Hingga saat ini aku dan teman-teman linimasa tak tahu mau berujung dan berakhir dengan gaya macam apa linimasa ini. Dijual kepada raja media-kah? Diisi dengan berbagai iklan yang bejibun mirip dengkul dan koreng yang datang silih berganti di laman detik.com, mati suri tanpa alasan yang jelas, atau diam-diam menjelma sebagai situs properti yang menawarkan harga perumahan, pemakaman dan info kos-kosan. Entahlah. Aku ndak tahu. Satu yang jelas: kami masih begitu menikmatinya. Apalagi jika anda, pembaca mau untuk mengisi kolom komentar, atau susah payah mention akun twitter salah satu akun penulis, atau dengan mengirimi kami puja-puji. Bohong jika kami tidak menikmati itu. Respon pembaca bagian dari semangat linimasa.

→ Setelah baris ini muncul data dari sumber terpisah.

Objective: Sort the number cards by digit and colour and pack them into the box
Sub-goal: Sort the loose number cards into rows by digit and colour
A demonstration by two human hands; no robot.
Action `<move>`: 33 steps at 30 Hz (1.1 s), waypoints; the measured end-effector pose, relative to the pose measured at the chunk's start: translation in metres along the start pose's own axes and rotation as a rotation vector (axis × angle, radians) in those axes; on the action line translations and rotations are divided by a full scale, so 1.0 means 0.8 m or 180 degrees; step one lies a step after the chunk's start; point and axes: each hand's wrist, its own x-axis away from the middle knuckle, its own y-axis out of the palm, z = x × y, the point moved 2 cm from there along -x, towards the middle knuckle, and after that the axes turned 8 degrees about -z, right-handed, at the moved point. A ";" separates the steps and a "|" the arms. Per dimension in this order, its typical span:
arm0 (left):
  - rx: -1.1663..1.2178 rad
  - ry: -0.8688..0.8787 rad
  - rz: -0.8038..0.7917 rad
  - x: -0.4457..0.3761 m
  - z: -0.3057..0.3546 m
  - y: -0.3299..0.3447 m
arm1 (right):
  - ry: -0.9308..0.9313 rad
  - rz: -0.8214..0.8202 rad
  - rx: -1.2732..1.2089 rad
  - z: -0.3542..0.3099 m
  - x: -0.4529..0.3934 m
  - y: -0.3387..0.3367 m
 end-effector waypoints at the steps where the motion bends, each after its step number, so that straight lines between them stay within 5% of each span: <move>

Tulisan ini sebetulnya sebuah contoh kecil kecurangan. Alasannya sederhana.  Karena tulisan kali ini tidak menampilkan topik apapun kecuali menceritakan diri sendiri. Apa boleh bikin. Catatan kecil ini aku tulis buat teman-teman para penulis linimasa yang setiap hari telah dengan sudi, (mungkin) agak berat hati, menampilkan pendapat, berbagi informasi dan opini. Ada saatnya untuk selfie. Bukan lewat gambar, tapi postingan. Semoga Fa, Glenn, Gandrasta, Agun, Gono, dan Nauval dapat memaklumi.  Aku cinta kalian.

Terima kasih. Terima kasih. Dan terima kasih.

oh ya satu lagi. HIDUP SCIENTOLOGY !!!